From engineering to energy businesses, big businesses are embracing flexibility – largely because their people are asking for it. And Natalie emphasises that those who don’t will be left behind – not just on the war for talent, but in meeting customer needs.
‘You need to adapt and reflect your market. If your entire board is made up of white middle-aged men called Peter, you won’t reflect your customer base and you won’t have any difference in thinking or innovation.’
Five flex ingredients
Mainstreaming flexibility requires cultural change – and that’s not always easy. Natalie suggests the following are needed to change the way your people work.
• Technology – this is the enabler for almost every function to be performed remotely, and for team collaboration.
• Trust – between employer and employee, to overcome that fear that if staff can't be seen you don't know they’re working.

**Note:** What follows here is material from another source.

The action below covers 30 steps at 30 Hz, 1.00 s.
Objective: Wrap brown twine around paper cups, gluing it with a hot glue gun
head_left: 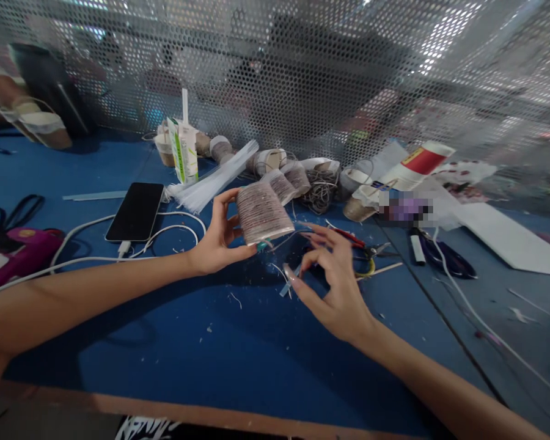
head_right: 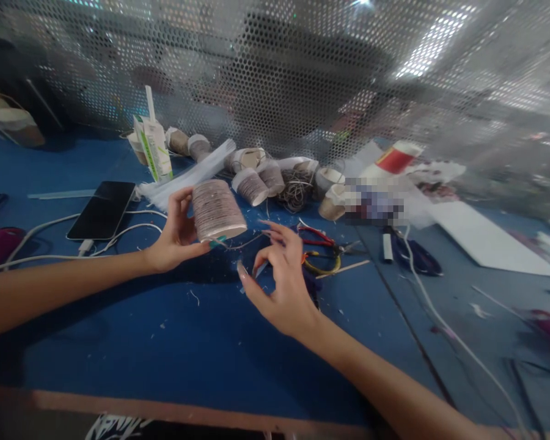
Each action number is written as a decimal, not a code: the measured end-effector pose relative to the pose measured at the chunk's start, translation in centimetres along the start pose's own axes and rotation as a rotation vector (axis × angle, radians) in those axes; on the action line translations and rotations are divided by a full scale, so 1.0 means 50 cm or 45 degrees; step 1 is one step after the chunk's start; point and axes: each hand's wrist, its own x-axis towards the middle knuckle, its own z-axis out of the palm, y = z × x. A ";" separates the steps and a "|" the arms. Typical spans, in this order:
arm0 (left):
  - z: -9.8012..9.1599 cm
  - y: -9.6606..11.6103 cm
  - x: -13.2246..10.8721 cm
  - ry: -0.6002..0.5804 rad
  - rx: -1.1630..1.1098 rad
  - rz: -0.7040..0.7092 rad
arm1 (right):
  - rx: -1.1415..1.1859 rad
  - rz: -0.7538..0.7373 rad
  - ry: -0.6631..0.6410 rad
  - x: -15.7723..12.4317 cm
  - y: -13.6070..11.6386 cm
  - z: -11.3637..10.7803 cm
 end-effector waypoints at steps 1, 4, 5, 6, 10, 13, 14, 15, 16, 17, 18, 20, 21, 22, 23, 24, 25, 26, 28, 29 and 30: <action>0.001 0.000 0.000 0.007 -0.006 0.010 | 0.104 0.021 -0.110 0.006 0.002 0.002; 0.001 0.001 0.002 0.019 -0.021 0.021 | 0.451 0.079 -0.325 0.022 0.010 0.012; 0.001 0.002 0.002 0.016 -0.023 0.016 | 0.562 0.090 -0.347 0.024 0.013 0.016; 0.001 0.002 0.002 0.010 -0.023 0.015 | 0.679 0.098 -0.357 0.026 0.016 0.021; -0.001 0.006 0.003 -0.017 0.012 -0.050 | 1.183 0.147 -0.343 0.022 0.022 0.029; -0.002 0.009 0.003 -0.072 0.038 -0.106 | 1.324 0.207 -0.297 0.016 0.019 0.021; -0.002 0.010 0.003 -0.099 0.042 -0.118 | 1.331 0.224 -0.276 0.014 0.017 0.016; -0.002 0.011 0.003 -0.125 0.044 -0.129 | 1.330 0.231 -0.254 0.012 0.014 0.012; -0.002 0.013 0.003 -0.146 0.049 -0.142 | 1.322 0.237 -0.226 0.011 0.012 0.007; -0.002 0.014 0.003 -0.162 0.057 -0.157 | 1.307 0.236 -0.194 0.011 0.009 0.003; -0.002 0.016 0.003 -0.172 0.068 -0.173 | 1.285 0.231 -0.161 0.010 0.007 -0.001; -0.002 0.020 0.003 -0.186 0.101 -0.206 | 1.224 0.212 -0.094 0.011 0.003 -0.006; -0.002 0.022 0.003 -0.195 0.119 -0.220 | 1.189 0.200 -0.063 0.012 0.003 -0.007; -0.002 0.024 0.003 -0.205 0.137 -0.230 | 1.149 0.192 -0.031 0.013 0.002 -0.009; -0.002 0.026 0.004 -0.218 0.152 -0.234 | 1.106 0.189 0.001 0.014 0.002 -0.009; -0.002 0.028 0.004 -0.233 0.166 -0.235 | 1.061 0.193 0.033 0.016 0.002 -0.010; -0.003 0.029 0.004 -0.248 0.180 -0.234 | 1.017 0.199 0.062 0.017 0.003 -0.010; -0.003 0.030 0.005 -0.262 0.192 -0.232 | 0.979 0.202 0.088 0.018 0.004 -0.009; -0.005 0.030 0.005 -0.278 0.210 -0.226 | 0.924 0.201 0.127 0.020 0.006 -0.008; -0.005 0.030 0.005 -0.283 0.213 -0.223 | 0.907 0.198 0.139 0.021 0.006 -0.007; -0.006 0.029 0.005 -0.288 0.213 -0.220 | 0.891 0.196 0.148 0.021 0.007 -0.006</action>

• Authenticity – be realistic about what is on offer, and don’t simply say no.
• Support – managers need training in new skills to coach flexible teams and empower collaboration.

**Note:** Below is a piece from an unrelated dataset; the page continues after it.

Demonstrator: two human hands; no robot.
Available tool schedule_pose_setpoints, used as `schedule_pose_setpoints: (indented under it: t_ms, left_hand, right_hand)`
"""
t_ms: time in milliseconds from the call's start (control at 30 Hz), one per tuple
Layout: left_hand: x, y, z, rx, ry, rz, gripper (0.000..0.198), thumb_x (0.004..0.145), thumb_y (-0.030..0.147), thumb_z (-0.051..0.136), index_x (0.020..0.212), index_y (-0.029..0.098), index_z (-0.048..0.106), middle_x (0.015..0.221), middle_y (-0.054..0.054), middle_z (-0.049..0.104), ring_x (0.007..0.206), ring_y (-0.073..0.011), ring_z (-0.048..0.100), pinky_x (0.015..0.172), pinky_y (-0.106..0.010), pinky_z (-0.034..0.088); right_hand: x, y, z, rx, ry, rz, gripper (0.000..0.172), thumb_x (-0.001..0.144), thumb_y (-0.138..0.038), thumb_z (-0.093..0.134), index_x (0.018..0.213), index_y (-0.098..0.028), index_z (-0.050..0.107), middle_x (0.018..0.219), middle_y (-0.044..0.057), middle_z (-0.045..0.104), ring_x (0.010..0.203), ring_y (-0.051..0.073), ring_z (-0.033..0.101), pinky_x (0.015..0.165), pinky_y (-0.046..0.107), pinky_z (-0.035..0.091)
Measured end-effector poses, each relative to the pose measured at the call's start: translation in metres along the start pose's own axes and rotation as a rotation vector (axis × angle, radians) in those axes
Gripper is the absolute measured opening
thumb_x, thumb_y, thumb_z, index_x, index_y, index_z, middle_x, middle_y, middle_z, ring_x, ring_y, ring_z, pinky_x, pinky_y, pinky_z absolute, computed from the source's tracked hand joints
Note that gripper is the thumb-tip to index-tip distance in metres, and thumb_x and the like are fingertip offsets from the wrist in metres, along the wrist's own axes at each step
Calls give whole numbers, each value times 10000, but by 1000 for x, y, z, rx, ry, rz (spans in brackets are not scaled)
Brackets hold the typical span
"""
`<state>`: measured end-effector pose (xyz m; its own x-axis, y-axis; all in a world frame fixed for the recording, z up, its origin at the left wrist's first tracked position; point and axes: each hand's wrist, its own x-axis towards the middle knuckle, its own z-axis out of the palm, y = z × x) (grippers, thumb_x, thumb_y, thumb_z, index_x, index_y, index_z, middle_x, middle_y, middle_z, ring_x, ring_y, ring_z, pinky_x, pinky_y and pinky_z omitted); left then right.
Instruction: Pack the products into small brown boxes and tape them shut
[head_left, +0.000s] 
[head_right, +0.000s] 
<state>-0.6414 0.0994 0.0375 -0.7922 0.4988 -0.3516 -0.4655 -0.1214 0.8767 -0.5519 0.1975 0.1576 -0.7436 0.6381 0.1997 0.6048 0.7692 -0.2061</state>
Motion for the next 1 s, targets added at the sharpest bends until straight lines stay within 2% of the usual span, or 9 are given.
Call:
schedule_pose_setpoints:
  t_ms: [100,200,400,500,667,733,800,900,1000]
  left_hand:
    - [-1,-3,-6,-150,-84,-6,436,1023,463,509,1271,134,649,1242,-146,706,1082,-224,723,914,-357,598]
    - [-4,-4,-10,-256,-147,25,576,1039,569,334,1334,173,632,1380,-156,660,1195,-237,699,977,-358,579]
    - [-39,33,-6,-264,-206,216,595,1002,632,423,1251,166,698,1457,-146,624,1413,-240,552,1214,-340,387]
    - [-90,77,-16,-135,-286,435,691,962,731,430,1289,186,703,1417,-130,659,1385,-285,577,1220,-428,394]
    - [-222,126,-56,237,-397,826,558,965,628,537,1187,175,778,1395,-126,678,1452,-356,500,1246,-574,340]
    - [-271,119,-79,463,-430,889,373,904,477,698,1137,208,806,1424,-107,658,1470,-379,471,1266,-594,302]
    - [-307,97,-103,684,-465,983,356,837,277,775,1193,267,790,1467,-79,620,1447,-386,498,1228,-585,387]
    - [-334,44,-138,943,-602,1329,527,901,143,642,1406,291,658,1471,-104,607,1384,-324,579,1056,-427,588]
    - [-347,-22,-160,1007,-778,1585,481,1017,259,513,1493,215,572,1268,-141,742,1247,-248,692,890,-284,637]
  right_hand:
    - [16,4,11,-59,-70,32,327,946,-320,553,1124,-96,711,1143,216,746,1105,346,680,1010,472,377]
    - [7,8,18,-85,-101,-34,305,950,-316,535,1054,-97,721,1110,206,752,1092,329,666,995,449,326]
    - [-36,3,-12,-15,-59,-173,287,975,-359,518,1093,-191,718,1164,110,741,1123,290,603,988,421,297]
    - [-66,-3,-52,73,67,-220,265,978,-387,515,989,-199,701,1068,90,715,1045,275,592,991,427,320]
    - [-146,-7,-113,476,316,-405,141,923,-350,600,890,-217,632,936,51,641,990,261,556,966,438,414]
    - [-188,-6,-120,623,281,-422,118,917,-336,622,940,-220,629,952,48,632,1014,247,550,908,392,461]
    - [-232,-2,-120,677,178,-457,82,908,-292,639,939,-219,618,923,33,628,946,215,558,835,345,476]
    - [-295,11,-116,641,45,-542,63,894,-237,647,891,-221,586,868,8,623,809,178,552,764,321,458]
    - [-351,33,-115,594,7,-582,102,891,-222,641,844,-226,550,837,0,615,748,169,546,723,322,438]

• Leadership – role model flexible working by demonstrating that senior leaders do it as well.
‘I had a GM admit to me that he didn't take parental leave because he didn't have the guts to ask for it – but now he would,’ says Natalie. ‘It needs to be seen as a normalised part of your workplace, not a pocket version that only works well for one team.’
The future of work
Technology, global market forces and shifts in demographic expectations will all change the way we work in the coming decades. In the longer term, Natalie hopes both life and work will be more inclusive.
‘We’ll see roles shared more equally between partners – not gender-based – so the workforce can more evenly represent all genders and cultures. As the types of families change and evolve, the typical scenario of women taking extensive parental leave may change. Same-sex couples, blended families, single parents – everyone wants flexibility.’
She also expects to see an increase in smaller regional offices, fewer centralised head offices, and even more people working from home. ‘The technology will be so good, we’ll collaborate live online. Our mindsets will shift, we’ll trust each other to work in a more mobile way, and we can work from any location, at any time.’
For companies of all sizes, now’s the time to make sure management processes and structures are keeping pace with the demands of talent – today, and in the future – when flexible work will be mainstream.